Roughly how much NIH funding does his hospital get? Because while I'm not saying that there aren't programs out there who have no use for research, most people training in a tiny field like Neurosurg are doing so at the ~100 biggest university hospitals where research really is valued. I think most people taking research years and then going into the field are getting a lot of valuable experience that they really will go on to use, rather than just checking a box.
 
I won't talk about neurosurgery because they have a 1 yr research requirement during residency, so sure they expect med students to have research.

For other competitive small specialities, the heavy emphasis on research seems comical. Most of these fields are small fields where either lot of the workforce is going to private practice or the ones that do stay in academics don't really get that much money to do big meaningful trials.

If we are talking about fields like cardiology or oncology the emphasis on research can make sense because they receive millions of dollars to put out big trials. But even then most cardiology or oncology programs are not that crazy about research that they expect residents to do an extra year of research to match into the fields.

The fact that small fields like ophthalmology, urology, plastics, ENT are expecting their students to do an extra research year is comical. Really the research year seems to be more of a way to build connections and improve your CV.

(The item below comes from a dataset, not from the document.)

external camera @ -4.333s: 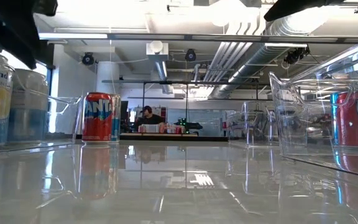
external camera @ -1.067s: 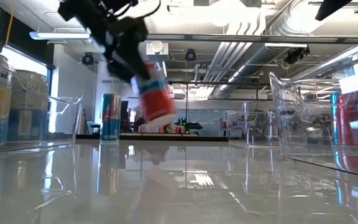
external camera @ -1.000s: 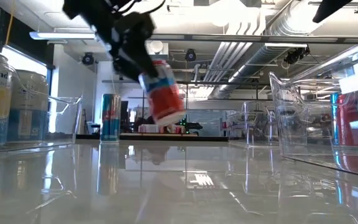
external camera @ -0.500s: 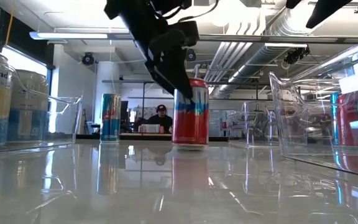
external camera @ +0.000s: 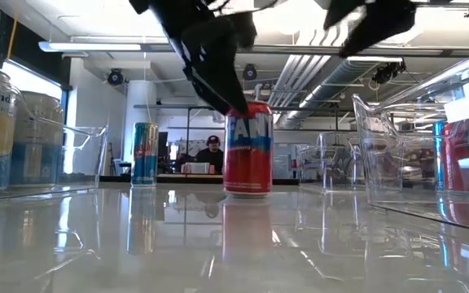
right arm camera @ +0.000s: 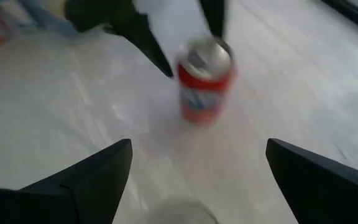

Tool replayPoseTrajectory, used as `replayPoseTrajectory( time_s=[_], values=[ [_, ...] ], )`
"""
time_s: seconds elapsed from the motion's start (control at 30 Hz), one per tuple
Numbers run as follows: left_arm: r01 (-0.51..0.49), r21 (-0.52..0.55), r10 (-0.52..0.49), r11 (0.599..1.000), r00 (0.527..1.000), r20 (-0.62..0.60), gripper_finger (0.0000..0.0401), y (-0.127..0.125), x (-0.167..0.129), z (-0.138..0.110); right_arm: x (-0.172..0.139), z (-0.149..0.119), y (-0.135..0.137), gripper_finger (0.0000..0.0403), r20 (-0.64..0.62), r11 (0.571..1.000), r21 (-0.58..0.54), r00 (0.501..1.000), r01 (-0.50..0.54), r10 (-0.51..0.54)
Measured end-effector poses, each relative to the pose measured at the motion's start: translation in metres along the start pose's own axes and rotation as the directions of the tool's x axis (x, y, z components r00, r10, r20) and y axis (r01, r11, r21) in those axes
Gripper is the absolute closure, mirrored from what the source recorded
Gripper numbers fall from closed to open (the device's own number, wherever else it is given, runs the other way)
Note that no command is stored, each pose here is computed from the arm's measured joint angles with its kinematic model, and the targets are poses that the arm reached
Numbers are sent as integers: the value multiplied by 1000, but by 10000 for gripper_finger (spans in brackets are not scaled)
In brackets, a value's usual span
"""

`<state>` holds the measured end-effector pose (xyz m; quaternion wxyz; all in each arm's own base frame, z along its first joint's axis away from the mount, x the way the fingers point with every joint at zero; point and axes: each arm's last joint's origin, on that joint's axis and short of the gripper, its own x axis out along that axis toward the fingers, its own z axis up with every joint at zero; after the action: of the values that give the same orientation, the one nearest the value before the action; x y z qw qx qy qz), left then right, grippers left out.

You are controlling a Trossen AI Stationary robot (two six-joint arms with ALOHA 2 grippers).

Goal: Sort soda cans
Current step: Put the top left red soda can into the top transparent bin

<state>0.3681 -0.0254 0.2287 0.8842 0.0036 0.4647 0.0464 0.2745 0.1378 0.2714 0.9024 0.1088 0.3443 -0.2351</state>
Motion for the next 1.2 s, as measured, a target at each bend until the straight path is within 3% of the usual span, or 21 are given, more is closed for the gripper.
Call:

Also, a neurosurgery PD when I used to be interested in it, told me it's the number of research pubs that matter than what you learned from it. Which is even funnier. I mean doing a bunch of chart reviews or other mindless work and buffing up your CV is more helpful than actually working on a project from writing the IRB protocol to writing a manuscript. A full project takes anywhere from 6-8 months and the fact that the average pubs are like 15 in these fields means most people are not really working on a complete project from start to finish. But are rather tagging along with their PDs doing BS case reports, helping out with chart reviewing or even simply getting their names on the papers because their home programs want to match students to good places.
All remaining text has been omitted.